Несчастный рушник Мадина уже весь истерзала, а Николай молчал, по-прежнему не сводя глаз с брата. И с Добрыни. Во взгляде у него тоже читалось: вы это что, всерьез и взаправду?..

– Лучше упредить беду, чем потом себя поедом за беспечность есть, – отрезал Никитич.

– Выжигать каленым железом эту заразу и в столице, и по всему Алыру всё равно придется, начисто, – подхватил Василий. – Иначе спокойной жизни тебе, государь, не видать…

Добрыня кивнул, соглашаясь:

– Но сейчас главное – Карп. Коли упустишь его, он тебе, боюсь, немало крови попортит. Прикормленных сторонников и подручных у него не только в разбойничьих притонах да в вельможных палатах хватает. Но и в войске. Особливо – в наемных полках… Так что потом тебе и войском заняться надо будет.

– Отыщем татя, – у Прова снова холодно блеснули глаза. – Весь Алыр перевернем, а отыщем! Коли он пятки салом не смажет… Эй, братец, ты чего?

Так и не проронив ни слова, Николай выбрался из-за стола. Грохая сапогами, протопал к порогу, рывком, ни на кого не глядя, распахнул дверь – и так на прощанье ею саданул, что едва не обвалилась притолока. На пороге он на миг задержался, помедлил… и Добрыня почти уверился, что обормот все-таки обернется. Не обернулся.

Останавливать его тоже никто не стал.

– Ну и норов… Кипяток с перцем! – проворчал Казимирович. – Какая его муха бешеная опять укусила?

– В Синекряжье помчался, – объяснил Пров. – И правильно. У меня тут дела, у него – там… Займется ими – не до пустых обид станет.

* * *

– Не вертись, добрый молодец. Еще чуточку потерпи.

Легкие Миленкины пальцы легли на Терёшкины виски. Скользнули к переносице. Голову словно охватил и мягко сжал обруч, усаженный теплыми, слабо покалывающими кожу иголочками, под закрытыми веками вспыхнули живые зеленые искорки, а потом тепло сменилось прохладой.
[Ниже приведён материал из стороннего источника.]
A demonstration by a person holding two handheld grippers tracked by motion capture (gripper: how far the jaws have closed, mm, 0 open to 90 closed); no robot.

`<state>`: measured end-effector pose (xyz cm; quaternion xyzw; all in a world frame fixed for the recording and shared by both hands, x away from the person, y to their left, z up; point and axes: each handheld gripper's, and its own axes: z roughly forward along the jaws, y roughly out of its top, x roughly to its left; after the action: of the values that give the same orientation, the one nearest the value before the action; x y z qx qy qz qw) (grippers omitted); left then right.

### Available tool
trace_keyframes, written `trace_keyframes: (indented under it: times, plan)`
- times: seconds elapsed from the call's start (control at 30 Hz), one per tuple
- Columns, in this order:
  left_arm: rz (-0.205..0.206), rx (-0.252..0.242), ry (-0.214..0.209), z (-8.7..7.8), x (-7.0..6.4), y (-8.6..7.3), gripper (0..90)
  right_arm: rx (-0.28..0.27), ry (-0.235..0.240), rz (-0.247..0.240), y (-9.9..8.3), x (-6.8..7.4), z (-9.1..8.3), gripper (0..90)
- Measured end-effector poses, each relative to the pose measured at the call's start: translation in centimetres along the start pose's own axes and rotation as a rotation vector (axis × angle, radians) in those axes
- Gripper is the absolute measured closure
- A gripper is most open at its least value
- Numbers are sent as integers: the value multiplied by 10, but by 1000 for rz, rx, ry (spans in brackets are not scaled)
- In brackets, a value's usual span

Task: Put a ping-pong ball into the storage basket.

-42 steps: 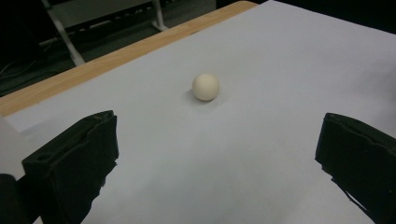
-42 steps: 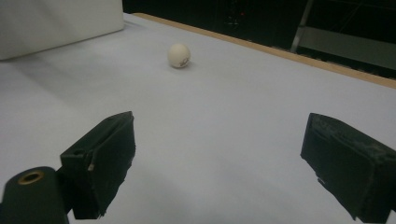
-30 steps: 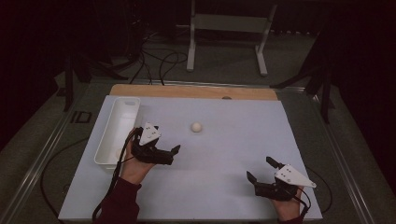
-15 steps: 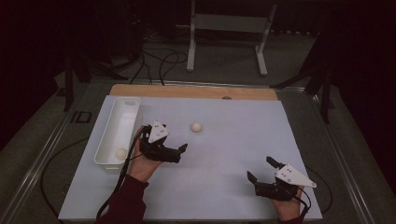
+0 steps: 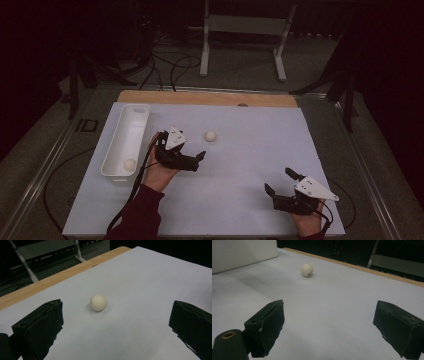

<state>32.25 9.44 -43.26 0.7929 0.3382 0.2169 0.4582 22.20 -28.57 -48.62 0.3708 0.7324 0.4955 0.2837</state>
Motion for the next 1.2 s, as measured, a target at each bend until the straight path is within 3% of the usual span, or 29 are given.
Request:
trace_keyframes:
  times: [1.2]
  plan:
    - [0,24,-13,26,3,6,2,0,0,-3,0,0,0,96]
Свежей, волнами прокатывающейся по всему телу, растекающейся по жилам веселыми ручейками и вымывающей из мышц да суставов последние остатки нездоровья.

Пахнуло лесом, земляникой, растертым в ладонях папоротником… и еще – речной водой. Аиром, ивовой корой, кувшинками. Закачались на голубой водяной глади солнечные блики, самоцветами заблестели капли росы на листьях осоки, зависла над склоняющимися с берега белыми цветами таволги синяя стрекоза… и зазвенел в ушах знакомый серебряный смех, а в лицо полетели, рассыпаясь в воздухе бисером, сверкающие холодные брызги. Переливчатые озорные глаза Ветлинки глянули на Терёшку словно наяву – весело и лукаво. А Миленка продолжала шептать что-то про зорю утреннюю, звезды частые и воду текучую, что смывает все хвори и болести, уносит из тела молодецкого злой недуг, отраву да порчу. Чтоб уплыли, как гнилой весенний лед по реке, чтобы сгинули навек да не возвращались…

– Ловкие да искусные у тебя руки, девонька, – раздался в изголовье у Терёшки голос Молчана Даниловича. – Я-то думал, наш недужный с неделю пролежит, а ты его за два дня в людской вид привела. Теперь только окрепнуть осталось, яд из тела весь вышел.